John Major, the then Prime Minister of England, did not like this one bit. He did everything in his power to prove Soros and his followers wrong. He asked the Bank of England to raise the policy interest rates to as much as 10 percent. He also authorized an unprecedented accumulation of the English Pound that was being sold by Soros and his private funds. These steps were aimed at maintaining the exchange rate of the Pound vis-a-vis the other European currencies under the ERM system. But soon, the Bank of England noticed that they were running out of Foreign Currency Reserves to purchase the Pound back. Meanwhile, Soros kept on selling and shorting more and more Pounds. Meaning, they stood to make massive amounts of money provided the Pound fell (On the flipside, they also stood to make massive losses if the Pound, in fact, did not fall or worse, rose instead).


But soon, the Bank of England gave up. The Pound crashed. The day this happened would later be named the “Black Wesnesday“. The losses estimated would pile up to £3.3 Billion. Soros would personally make £1 Billion out of the deal. Shortly afterwards, the Bank of England pulled the Pound out of the ERM system and promised to stabilize it in phases.


(Source: ForexIllustrated)


Later, the Bank of England bitterly blamed George Soros for turning the tide against the market and making individual profits at the cost of massive public losses.George Soros himself felt he did not deserve his infamous title.

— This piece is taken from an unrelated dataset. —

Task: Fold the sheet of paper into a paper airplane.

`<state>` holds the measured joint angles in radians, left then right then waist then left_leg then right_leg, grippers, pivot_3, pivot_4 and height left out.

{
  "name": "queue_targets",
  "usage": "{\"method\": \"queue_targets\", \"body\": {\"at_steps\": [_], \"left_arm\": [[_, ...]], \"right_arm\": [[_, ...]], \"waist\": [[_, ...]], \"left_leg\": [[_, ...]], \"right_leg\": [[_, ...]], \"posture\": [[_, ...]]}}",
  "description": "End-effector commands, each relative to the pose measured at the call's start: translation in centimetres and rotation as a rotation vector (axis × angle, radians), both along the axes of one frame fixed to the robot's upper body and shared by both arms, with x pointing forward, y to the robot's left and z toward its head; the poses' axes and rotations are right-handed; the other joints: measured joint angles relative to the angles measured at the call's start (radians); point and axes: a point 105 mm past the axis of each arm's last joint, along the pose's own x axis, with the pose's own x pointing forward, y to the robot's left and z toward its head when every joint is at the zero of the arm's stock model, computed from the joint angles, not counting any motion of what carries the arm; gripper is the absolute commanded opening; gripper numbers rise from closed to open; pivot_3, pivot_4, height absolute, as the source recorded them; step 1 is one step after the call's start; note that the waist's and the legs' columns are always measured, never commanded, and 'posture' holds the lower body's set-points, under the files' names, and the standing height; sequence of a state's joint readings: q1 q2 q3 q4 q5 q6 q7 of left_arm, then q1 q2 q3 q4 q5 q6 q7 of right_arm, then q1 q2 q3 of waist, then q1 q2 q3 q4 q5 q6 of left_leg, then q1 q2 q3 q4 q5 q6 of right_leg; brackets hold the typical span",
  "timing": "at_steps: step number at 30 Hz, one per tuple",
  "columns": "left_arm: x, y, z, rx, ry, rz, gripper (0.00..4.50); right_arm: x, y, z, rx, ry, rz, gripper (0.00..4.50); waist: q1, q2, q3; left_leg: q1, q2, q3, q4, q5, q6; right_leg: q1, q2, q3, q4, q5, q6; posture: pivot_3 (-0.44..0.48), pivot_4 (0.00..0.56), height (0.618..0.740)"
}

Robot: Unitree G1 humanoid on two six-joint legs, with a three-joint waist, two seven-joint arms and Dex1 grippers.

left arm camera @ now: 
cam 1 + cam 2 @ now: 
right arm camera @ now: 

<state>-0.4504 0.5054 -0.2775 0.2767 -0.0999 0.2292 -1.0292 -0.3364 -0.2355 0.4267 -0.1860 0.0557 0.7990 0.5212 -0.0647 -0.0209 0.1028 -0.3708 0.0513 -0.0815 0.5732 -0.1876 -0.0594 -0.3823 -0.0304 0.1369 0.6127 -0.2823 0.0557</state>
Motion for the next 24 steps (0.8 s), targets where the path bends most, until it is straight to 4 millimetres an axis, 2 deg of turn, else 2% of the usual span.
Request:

Says Soros in his book ‘Soros on Soros: Staying Ahead of the Curve‘, “If I had gone against the market, instead of guessing where the market going, my action would not have for example led to the collapse of the pound sterling. Although I believe the man who caused the bankruptcy of the Bank of England was not really me. Market was the one who did it. I guess where the market was going and was an important element of it because I gave him momentum. But I did not cause the bankruptcy of the Bank of England.”


Supporters of Soros claim that the Bank of England broke itself – and simply needed a decoy to pin the crisis on. Critics of Soros accuse that the speculator took a position and then manipulated the market participants using his expertise and knowledge, thus manufacturing profits out of thin air. This is now termed in the investment circles as “the Soros effect“.


So, is George Soros, and all Finance people in general, inherently evil? George Soros himself provides an interesting answer: “I was a Human Being before I became a Businessman“.